Tuve que aceptar… (1)
-Que no sé nada del
Tiempo que es un misterio para mí y que no comprendo la eternidad
-Que mi cuerpo no sería inmortal, que él envejecer y un día se acabará.
-Que estamos hechos de recuerdos y olvidos, deseos, memorias, residuos, ruidos,
susurros, silencios, días y noches,
pequeñas historias y sutiles detalles.
-Que todo es pasajero y
transitorio.
-Que vine al Mundo para hacer algo por él, para tratar de dar lo mejor de Mí,
para dejar rastros positivos de mis pasos antes de partir.
-Que mis padres no durarían siempre y que mis hijos poco a poco escogerían su
camino y seguirían ese camino sin mí.
-Que ellos no eran
míos como suponía, y que la libertad de ir y venir es también un Derecho Suyo
-Que todos mis bienes me fueron confiados en préstamo, que no me pertenecían y
que eran tan fugaces como fugaz era mi propia existencia en la tierra.

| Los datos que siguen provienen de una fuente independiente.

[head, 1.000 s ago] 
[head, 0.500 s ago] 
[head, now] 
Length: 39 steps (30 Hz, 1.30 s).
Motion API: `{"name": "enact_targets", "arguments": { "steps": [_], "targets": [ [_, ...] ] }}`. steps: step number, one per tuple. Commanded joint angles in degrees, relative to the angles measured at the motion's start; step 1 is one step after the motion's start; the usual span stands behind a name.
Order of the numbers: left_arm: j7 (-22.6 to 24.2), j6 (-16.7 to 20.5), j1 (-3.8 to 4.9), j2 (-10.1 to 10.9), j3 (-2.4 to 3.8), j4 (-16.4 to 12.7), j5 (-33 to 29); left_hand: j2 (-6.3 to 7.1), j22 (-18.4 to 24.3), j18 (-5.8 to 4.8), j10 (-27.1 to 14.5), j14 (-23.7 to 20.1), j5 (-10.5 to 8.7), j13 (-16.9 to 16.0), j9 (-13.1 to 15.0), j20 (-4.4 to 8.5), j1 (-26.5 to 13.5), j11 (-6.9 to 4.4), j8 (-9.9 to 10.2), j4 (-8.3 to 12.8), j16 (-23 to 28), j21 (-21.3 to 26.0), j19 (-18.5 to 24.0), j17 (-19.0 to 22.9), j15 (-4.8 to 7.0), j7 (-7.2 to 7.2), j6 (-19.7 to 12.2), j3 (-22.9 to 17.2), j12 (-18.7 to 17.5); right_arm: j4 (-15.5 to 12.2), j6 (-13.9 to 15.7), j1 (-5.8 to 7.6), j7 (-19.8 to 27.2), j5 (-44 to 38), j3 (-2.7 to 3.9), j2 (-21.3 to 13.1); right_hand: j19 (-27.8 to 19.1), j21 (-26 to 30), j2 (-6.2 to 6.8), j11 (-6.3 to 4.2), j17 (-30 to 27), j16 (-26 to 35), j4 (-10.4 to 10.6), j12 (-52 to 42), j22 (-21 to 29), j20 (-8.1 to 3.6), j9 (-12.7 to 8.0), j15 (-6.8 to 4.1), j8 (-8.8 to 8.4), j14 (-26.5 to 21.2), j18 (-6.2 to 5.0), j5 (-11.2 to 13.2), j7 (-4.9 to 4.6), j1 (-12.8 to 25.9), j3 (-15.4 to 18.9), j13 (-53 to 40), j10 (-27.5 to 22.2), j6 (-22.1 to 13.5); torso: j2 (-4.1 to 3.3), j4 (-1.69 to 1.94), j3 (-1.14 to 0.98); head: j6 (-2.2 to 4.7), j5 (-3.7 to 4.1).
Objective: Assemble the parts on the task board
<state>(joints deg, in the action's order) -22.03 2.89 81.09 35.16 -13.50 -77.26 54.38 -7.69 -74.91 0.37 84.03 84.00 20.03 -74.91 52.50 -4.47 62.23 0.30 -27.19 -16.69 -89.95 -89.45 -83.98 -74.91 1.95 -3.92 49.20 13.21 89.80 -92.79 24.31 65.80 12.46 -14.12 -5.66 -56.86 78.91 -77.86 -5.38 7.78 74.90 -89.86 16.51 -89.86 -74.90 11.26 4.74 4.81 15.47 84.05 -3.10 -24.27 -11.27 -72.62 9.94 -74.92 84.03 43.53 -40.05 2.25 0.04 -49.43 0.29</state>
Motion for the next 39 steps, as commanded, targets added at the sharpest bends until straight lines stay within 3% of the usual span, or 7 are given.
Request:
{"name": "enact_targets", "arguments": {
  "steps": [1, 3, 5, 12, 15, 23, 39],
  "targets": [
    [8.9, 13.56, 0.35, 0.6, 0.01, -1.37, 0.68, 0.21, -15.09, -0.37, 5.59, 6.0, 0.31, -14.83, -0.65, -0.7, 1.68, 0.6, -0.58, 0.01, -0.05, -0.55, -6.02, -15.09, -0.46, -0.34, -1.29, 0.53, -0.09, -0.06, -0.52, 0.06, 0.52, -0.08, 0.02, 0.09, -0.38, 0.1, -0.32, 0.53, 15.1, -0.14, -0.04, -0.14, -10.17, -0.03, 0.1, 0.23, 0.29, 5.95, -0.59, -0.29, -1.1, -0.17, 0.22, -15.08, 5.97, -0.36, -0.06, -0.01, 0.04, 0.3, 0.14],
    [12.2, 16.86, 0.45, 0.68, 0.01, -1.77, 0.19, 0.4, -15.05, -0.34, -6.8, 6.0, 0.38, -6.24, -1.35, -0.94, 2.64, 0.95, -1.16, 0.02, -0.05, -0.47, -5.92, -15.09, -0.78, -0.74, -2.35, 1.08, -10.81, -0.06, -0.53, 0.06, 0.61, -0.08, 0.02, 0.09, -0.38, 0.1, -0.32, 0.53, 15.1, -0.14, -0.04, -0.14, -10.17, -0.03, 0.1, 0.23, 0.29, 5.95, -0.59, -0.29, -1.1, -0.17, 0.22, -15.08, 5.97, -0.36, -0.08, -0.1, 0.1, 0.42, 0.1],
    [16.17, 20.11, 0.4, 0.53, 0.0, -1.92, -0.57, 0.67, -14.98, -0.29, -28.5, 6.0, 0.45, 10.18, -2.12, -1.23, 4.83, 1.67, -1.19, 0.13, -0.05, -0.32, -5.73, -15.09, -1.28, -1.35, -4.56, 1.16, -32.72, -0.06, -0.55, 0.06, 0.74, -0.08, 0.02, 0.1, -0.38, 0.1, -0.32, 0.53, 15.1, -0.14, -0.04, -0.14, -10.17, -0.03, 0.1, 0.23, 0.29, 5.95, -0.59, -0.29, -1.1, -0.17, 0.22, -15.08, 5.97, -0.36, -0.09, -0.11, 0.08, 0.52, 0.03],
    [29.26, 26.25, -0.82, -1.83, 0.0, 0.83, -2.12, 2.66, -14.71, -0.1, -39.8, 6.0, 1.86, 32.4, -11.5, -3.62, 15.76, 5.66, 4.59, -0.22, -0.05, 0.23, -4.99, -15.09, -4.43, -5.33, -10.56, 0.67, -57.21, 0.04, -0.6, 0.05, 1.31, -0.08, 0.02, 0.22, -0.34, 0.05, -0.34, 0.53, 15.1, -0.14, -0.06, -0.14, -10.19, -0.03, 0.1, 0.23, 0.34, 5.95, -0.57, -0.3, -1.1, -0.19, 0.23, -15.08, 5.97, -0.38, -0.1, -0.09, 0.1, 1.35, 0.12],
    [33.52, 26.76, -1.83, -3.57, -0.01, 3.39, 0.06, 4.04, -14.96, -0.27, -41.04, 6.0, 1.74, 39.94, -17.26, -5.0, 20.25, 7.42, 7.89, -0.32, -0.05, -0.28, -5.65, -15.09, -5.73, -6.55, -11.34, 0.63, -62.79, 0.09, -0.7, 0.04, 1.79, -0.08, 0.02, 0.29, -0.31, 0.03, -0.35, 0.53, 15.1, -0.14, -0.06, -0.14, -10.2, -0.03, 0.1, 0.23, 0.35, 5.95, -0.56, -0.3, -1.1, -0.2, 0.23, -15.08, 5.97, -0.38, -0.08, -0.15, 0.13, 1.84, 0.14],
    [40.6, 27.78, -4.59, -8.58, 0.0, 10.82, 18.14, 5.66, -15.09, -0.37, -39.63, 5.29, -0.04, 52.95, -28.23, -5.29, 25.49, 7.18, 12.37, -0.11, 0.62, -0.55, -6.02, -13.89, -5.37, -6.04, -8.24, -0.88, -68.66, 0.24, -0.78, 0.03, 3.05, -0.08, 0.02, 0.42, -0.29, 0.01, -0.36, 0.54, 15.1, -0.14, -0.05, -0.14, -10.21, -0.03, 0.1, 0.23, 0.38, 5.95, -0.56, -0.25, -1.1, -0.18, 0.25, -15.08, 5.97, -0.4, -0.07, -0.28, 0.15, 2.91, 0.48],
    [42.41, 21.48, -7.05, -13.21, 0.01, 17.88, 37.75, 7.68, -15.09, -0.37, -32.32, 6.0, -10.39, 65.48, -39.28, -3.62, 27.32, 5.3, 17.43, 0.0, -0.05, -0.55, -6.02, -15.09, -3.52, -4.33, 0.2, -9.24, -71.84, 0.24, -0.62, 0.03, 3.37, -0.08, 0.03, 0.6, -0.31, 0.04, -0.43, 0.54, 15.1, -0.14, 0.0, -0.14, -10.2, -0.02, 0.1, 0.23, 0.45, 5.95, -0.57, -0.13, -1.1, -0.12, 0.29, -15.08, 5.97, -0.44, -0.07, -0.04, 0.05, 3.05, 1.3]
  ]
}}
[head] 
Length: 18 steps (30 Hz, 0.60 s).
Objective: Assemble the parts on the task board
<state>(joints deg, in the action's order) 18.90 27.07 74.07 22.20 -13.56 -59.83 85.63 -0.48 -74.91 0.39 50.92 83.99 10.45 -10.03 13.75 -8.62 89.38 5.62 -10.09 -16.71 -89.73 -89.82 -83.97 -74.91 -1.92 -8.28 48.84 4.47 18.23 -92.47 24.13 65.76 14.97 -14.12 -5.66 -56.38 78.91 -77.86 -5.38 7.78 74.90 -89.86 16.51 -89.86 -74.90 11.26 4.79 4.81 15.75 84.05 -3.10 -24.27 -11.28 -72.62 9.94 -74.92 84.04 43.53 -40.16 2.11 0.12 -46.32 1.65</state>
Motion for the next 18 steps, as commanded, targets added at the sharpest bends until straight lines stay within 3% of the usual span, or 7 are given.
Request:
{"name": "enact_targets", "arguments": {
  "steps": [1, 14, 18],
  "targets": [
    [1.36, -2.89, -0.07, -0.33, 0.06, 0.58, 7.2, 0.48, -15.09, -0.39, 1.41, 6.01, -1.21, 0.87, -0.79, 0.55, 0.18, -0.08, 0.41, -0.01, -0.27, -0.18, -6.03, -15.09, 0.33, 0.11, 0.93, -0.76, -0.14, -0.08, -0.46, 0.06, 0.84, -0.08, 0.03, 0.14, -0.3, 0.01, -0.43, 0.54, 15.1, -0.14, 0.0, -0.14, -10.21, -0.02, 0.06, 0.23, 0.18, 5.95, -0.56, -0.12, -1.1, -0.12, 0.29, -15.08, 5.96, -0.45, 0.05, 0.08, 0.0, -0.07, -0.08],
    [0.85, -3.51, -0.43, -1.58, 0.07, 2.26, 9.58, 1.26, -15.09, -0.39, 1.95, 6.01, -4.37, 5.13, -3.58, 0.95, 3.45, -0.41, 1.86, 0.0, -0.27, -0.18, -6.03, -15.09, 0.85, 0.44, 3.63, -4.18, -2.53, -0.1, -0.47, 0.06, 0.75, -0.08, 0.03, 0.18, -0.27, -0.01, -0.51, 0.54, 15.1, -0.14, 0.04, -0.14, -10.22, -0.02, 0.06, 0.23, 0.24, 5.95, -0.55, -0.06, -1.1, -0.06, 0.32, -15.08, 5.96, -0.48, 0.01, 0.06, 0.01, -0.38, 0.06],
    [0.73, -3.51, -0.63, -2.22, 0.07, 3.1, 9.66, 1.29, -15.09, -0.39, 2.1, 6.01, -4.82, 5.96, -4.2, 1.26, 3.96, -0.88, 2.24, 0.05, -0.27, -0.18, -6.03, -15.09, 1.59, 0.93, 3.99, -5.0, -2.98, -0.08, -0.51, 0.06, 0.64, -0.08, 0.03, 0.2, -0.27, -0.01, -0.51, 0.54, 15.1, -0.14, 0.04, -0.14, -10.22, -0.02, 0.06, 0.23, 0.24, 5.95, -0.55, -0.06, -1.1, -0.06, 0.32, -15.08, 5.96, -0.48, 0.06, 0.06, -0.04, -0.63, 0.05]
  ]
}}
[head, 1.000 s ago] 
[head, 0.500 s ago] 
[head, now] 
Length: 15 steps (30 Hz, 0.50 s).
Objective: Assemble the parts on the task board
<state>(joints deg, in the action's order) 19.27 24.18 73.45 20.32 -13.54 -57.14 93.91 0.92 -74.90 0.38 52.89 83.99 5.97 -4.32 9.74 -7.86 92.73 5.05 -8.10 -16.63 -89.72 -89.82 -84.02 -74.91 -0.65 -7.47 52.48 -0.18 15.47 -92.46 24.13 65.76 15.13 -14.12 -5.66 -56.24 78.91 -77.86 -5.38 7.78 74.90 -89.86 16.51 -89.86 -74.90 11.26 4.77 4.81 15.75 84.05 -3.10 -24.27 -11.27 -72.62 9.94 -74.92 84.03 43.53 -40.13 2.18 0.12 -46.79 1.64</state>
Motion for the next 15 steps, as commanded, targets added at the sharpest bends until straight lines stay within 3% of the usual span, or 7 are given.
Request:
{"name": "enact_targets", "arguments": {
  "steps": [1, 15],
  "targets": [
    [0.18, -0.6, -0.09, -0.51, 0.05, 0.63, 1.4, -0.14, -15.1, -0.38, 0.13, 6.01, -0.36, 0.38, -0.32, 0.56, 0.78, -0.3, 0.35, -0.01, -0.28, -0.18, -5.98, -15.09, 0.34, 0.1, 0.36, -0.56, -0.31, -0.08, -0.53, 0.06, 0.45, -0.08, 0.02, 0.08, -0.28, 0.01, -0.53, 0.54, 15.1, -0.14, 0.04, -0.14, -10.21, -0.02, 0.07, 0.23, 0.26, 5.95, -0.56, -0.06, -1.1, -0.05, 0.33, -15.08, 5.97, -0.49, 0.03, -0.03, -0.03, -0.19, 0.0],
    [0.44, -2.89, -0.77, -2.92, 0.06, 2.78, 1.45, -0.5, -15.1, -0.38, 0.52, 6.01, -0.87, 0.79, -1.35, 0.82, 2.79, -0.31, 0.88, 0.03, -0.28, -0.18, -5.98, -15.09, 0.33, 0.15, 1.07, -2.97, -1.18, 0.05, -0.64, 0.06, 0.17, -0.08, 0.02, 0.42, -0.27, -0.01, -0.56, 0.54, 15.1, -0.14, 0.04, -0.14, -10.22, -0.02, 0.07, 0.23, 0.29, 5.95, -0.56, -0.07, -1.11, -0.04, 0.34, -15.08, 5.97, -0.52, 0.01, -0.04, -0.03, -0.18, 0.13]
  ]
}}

-Que los bienes quedarían para uso de otras personas cuando yo ya no esté por
aquí
-Que barrer mi acera todos los días no me daba garantía de que era propiedad
mía y que barrerla con tanta constancia sólo eran una fútil ilusión de
poseerla.
-Que lo que llamaba “mi casa era sólo un
techo temporal que un día más, un día menos, sería el abrigo terrenal de otra familia.
-Que mi apego a las
cosas, sólo haría más penosa mi despedida y mi partida.
-Que los animales que quiero y los árboles que planté, mis flores y mis
aves eran mortales. Ellos no me
pertenecían. Fue difícil pero tuve que aceptarlo.